» PROBLEM STATEMENT
Word for word, copy the entire listing.

» DATASET EXCERPT
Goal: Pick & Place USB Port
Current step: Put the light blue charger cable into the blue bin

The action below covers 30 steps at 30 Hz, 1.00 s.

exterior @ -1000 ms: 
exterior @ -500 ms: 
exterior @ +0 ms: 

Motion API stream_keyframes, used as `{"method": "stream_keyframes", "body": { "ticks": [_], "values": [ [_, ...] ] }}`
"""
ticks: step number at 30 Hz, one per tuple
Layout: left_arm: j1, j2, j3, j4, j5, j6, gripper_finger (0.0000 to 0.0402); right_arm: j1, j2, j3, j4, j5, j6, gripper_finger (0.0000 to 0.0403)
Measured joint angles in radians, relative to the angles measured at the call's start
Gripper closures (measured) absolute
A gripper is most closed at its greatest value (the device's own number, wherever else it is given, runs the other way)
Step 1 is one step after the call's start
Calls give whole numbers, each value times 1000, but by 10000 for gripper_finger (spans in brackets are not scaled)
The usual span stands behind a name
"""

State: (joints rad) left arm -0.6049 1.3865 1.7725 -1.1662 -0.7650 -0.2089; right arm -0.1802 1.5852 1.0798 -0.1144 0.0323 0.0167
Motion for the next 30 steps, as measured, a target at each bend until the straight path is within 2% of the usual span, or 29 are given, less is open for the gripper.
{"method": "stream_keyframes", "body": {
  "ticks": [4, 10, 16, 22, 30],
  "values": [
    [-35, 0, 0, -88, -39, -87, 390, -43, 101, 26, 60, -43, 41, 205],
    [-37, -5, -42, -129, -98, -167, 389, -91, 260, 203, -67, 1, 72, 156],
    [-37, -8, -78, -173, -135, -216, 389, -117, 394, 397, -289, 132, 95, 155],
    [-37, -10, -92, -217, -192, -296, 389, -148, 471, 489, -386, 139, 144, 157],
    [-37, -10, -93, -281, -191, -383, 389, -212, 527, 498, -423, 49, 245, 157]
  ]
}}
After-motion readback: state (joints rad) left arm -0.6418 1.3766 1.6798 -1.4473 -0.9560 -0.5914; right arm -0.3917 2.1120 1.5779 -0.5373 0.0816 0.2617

» ANSWER TO THIS PROBLEM
Goal: Pick & Place USB Port
Current step: Put the light blue charger cable into the blue bin

The action below covers 30 steps at 30 Hz, 1.00 s.

exterior @ -1000 ms: 
exterior @ -500 ms: 
exterior @ +0 ms: 

Motion API stream_keyframes, used as `{"method": "stream_keyframes", "body": { "ticks": [_], "values": [ [_, ...] ] }}`
"""
ticks: step number at 30 Hz, one per tuple
Layout: left_arm: j1, j2, j3, j4, j5, j6, gripper_finger (0.0000 to 0.0402); right_arm: j1, j2, j3, j4, j5, j6, gripper_finger (0.0000 to 0.0403)
Measured joint angles in radians, relative to the angles measured at the call's start
Gripper closures (measured) absolute
A gripper is most closed at its greatest value (the device's own number, wherever else it is given, runs the other way)
Step 1 is one step after the call's start
Calls give whole numbers, each value times 1000, but by 10000 for gripper_finger (spans in brackets are not scaled)
The usual span stands behind a name
"""

State: (joints rad) left arm -0.6049 1.3865 1.7725 -1.1662 -0.7650 -0.2089; right arm -0.1802 1.5852 1.0798 -0.1144 0.0323 0.0167
Motion for the next 30 steps, as measured, a target at each bend until the straight path is within 2% of the usual span, or 29 are given, less is open for the gripper.
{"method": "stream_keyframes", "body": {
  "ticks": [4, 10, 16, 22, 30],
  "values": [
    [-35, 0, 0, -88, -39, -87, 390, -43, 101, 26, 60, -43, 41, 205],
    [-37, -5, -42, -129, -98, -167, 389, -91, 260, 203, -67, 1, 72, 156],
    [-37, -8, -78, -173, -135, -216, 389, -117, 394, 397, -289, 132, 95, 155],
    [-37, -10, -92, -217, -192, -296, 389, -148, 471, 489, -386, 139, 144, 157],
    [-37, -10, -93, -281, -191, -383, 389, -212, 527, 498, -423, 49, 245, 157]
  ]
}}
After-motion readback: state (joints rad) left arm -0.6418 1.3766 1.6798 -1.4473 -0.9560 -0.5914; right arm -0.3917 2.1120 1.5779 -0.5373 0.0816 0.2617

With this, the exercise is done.